Un aspetto particolarmente delicato riguarda proprio gli investitori esteri. Secondo quanto stabilito dal D.Lgs. 239/1996, la loro esenzione dall’imposta sostitutiva è condizionata al deposito dei titoli presso intermediari abilitati. Ma in un contesto disintermediato, questo presupposto viene meno. Di conseguenza, l’esenzione non può essere applicata direttamente, e l’unica possibilità rimasta per gli investitori non residenti è chiedere successivamente il rimborso dell’imposta già pagata. Un meccanismo poco efficiente, che rischia di minare l’attrattiva di questi strumenti per il pubblico internazionale.

Necessario un aggiornamento

Se da un lato il chiarimento fornito dal MEF è coerente con il quadro normativo vigente e garantisce certezza fiscale, dall’altro solleva dubbi sull’adeguatezza di tale impianto alle dinamiche del FinTech.
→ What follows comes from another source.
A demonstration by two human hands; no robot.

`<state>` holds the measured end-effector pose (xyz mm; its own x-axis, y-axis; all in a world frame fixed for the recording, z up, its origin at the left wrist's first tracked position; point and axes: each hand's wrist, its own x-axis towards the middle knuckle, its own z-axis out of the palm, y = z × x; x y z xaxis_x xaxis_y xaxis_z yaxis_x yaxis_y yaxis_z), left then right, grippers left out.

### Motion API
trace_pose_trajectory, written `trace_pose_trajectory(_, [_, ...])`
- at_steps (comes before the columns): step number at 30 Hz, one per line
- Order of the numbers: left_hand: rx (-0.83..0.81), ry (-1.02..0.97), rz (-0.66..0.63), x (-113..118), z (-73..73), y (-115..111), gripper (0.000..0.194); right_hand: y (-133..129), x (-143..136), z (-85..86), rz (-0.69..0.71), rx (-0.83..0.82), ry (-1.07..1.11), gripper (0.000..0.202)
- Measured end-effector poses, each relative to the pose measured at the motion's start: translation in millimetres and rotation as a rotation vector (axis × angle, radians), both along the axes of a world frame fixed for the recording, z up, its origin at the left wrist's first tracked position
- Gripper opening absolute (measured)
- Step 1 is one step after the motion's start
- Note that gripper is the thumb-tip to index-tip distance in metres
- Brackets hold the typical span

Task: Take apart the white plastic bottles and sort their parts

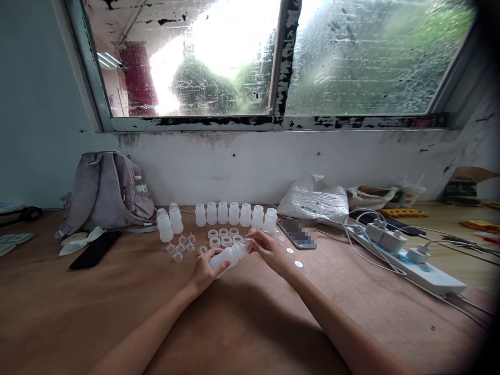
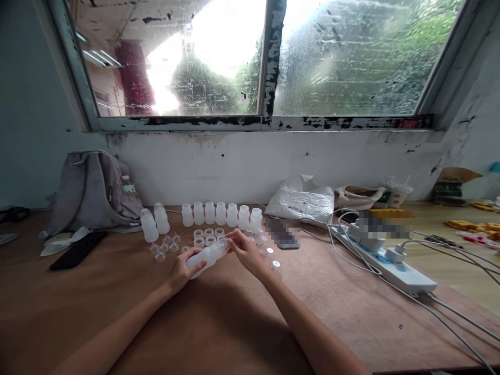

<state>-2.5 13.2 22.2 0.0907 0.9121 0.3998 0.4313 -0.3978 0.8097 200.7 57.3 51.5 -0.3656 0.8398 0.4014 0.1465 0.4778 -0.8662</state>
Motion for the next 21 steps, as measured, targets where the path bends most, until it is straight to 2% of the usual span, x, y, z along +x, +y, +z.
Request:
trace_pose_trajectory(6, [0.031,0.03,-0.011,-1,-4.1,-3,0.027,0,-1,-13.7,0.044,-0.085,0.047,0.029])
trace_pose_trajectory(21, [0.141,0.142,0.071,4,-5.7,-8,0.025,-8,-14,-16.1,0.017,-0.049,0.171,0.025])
Il modello previsto dal D.Lgs. 239/1996 si basa su presupposti – la presenza di un intermediario e il deposito fisico dei titoli – che mal si conciliano con la logica della blockchain, basata su decentralizzazione, automazione e disintermediazione.

La conseguenza? Un sistema fiscale che rischia di frenare lo sviluppo degli strumenti digitali proprio per le rigidità dei suoi meccanismi, con il paradosso che un digital bond potrebbe risultare meno conveniente di un’obbligazione tradizionale.

Alla luce di quanto emerso, appare sempre più evidente l’esigenza di un intervento normativo di adeguamento. L’obiettivo dovrebbe essere quello di preservare lo spirito del D.Lgs. 239/1996 – che ha finora garantito semplicità e certezza fiscale – adattandolo però ai nuovi strumenti del mercato digitale. Senza una riforma, il rischio è quello di vedere il potenziale della finanza decentralizzata imbrigliato da regole pensate per un’altra epoca.